- Directed by: Yogesh Saxena
- Produced by: Jerooant Yogesh
- Starring: Uttam Kumar
- Music by: Salil Choudhury
- Release date: 1981;
- Country: India
- Language: Hindi

= Plot No. 5 =

Plot No. 5 is a 1981 Indian Hindi-language psychological action thriller film directed by Yogesh Saxena and produced by Jerooant Yogesh. This film was released on 23 January 1981 under the banner of Visual Productions. It was released after the death of Uttam Kumar, one of the key actors of the film.

==Plot==
The plot revolves around a series of mysterious murders where the victims are young, ambitious girls. Police officer Khan discovers that all the murders are committed near the house named Plot No. 5. Two brothers, Ajay and Sanjay Mehra, live there with a servant. Sanjay uses a wheelchair. Mr Verma, a friend of the Mehra brothers and a family doctor, often comes there.
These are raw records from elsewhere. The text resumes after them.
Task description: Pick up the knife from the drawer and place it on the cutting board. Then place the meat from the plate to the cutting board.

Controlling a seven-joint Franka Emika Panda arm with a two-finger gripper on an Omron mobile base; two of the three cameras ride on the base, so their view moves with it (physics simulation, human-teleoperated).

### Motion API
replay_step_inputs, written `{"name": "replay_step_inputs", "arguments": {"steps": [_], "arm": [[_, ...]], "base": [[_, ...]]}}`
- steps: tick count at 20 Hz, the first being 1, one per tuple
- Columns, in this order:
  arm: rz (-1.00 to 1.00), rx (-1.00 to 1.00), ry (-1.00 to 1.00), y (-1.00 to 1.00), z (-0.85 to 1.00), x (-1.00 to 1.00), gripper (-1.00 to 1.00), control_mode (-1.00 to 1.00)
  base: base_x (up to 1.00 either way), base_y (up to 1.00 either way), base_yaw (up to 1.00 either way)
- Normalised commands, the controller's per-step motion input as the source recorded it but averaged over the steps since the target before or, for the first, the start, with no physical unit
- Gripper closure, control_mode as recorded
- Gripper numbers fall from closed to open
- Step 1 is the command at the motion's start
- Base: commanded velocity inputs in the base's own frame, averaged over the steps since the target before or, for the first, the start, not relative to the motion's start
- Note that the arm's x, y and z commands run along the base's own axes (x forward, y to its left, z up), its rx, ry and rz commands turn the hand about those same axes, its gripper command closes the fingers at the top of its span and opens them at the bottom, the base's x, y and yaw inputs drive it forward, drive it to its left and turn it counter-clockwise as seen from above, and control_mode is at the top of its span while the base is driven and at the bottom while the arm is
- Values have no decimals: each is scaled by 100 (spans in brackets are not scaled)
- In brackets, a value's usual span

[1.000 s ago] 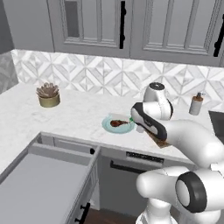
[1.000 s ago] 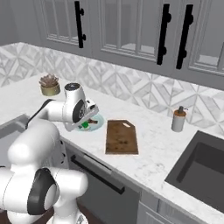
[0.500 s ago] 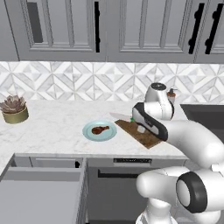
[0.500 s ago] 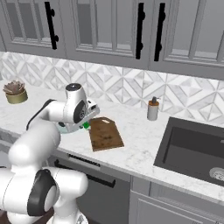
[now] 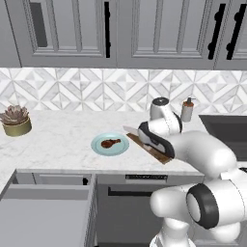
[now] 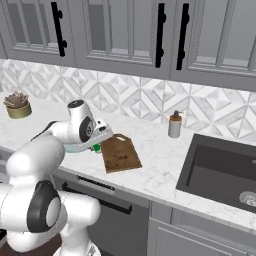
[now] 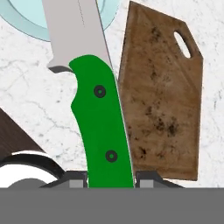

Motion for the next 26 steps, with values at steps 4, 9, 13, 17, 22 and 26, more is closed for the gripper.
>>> {"name": "replay_step_inputs", "arguments": {"steps": [4,9,13,17,22,26], "arm": [[-8,0,0,-9,-22,33,100,-100],[-2,0,0,-27,-21,28,100,-100],[-1,0,0,-31,-17,17,100,-100],[-1,0,1,-34,-13,11,100,-100],[0,0,3,-23,-21,19,100,-100],[0,0,6,-4,-38,37,100,-100]], "base": [[0,0,0],[0,0,0],[0,0,0],[0,0,0],[0,0,0],[0,0,0]]}}
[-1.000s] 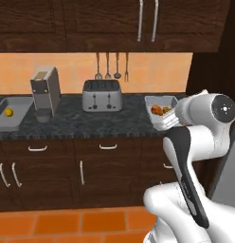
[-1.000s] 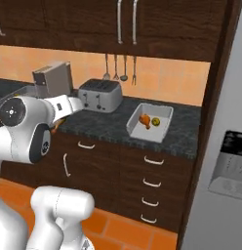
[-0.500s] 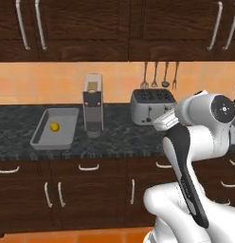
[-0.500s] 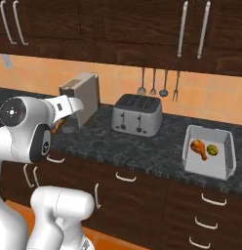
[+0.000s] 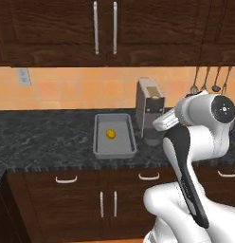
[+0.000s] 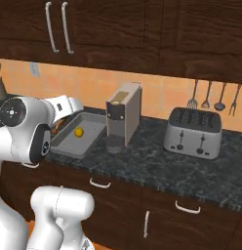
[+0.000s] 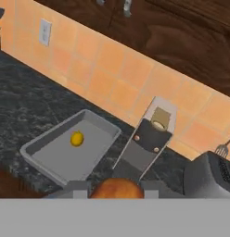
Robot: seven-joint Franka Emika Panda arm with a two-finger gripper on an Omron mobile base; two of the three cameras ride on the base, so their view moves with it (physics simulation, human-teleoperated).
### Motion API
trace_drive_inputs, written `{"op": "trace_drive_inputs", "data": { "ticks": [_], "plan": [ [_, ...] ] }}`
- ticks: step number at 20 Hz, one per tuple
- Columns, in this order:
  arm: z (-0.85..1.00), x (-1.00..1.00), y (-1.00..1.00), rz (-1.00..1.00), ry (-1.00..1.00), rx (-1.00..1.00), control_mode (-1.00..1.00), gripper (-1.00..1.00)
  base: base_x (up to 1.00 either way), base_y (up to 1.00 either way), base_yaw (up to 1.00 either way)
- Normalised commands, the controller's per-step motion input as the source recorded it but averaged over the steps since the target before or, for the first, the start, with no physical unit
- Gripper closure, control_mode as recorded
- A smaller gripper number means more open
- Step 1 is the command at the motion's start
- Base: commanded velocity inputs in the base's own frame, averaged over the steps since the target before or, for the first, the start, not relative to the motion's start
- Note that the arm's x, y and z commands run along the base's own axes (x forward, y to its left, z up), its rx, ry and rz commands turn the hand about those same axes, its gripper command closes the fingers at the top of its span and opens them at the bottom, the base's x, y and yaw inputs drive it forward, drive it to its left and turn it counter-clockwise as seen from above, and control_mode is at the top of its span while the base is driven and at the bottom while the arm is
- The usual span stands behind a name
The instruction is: Place one lemon and one chicken drumstick in each tupperware on the nearby counter, to pack two identical lunches.
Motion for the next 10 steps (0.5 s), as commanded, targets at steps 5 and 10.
{"op": "trace_drive_inputs", "data": {
  "ticks": [5,10],
  "plan": [
    [0.00,0.00,0.00,0.00,0.00,0.00,1.00,1.00,0.62,1.00,0.00],
    [-0.24,0.01,0.04,0.00,0.05,-0.03,-1.00,1.00,0.19,0.53,0.00]
  ]
}}
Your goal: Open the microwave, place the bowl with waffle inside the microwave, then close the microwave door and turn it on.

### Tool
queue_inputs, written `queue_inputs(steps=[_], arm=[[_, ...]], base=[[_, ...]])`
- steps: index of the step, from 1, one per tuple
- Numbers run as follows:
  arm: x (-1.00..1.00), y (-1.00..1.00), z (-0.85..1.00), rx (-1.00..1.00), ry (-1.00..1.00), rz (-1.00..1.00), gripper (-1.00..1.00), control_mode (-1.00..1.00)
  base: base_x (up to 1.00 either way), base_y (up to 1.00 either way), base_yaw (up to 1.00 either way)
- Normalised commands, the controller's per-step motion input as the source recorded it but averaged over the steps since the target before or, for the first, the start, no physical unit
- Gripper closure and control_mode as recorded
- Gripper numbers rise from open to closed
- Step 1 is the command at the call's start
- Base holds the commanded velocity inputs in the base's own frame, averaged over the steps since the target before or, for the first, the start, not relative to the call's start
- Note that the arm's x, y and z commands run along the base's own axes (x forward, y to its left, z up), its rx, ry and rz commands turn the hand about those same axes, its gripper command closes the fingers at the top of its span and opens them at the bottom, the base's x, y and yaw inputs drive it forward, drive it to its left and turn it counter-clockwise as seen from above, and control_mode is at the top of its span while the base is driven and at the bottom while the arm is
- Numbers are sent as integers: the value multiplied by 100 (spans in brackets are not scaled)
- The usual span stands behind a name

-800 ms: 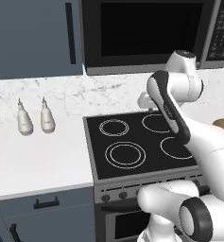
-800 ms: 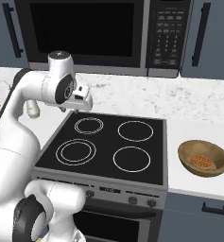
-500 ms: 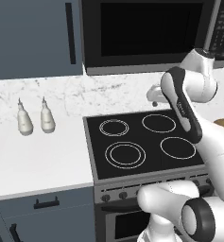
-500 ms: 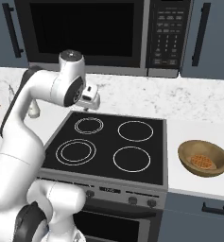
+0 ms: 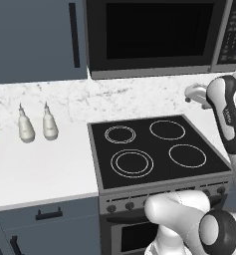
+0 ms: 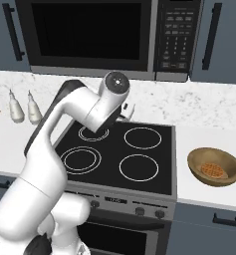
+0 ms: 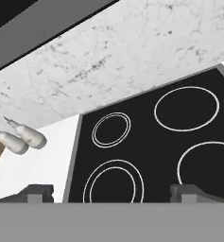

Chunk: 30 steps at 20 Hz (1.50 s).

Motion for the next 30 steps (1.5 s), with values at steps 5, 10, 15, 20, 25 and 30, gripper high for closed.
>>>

The police suspect all of them. Finally, it is revealed that Sanjay had killed all those girls who had taken pity on his disability. Ajay had tried to take his brother's crime on himself due to his guilt emerging from the fact that he had unintentionally made his brother disabled.

==Cast==
- Uttam Kumar as Sanjay Mehra
- Amol Palekar as Ajay Mehra
- Pradeep Kumar as Doctor
- Vidya Sinha as Anuja
- Vikas Anand as Adv Mohan Bhardwaj
- Sarika as Sarita
- Amjad Khan as Inspector Khan
- Shreeram Lagoo as Verma
- Viju Khote as Sub-Inspector Kote
- Benjamin Gilani as Rahul Verma
- Komilla Wirk as Nikki
- Maruti Rao as Cristo

==Music==
Salil Choudhury was the film's music director. This is the only film where Chowdhury scored the background music and a disco song, Chic Chic Chica Chica.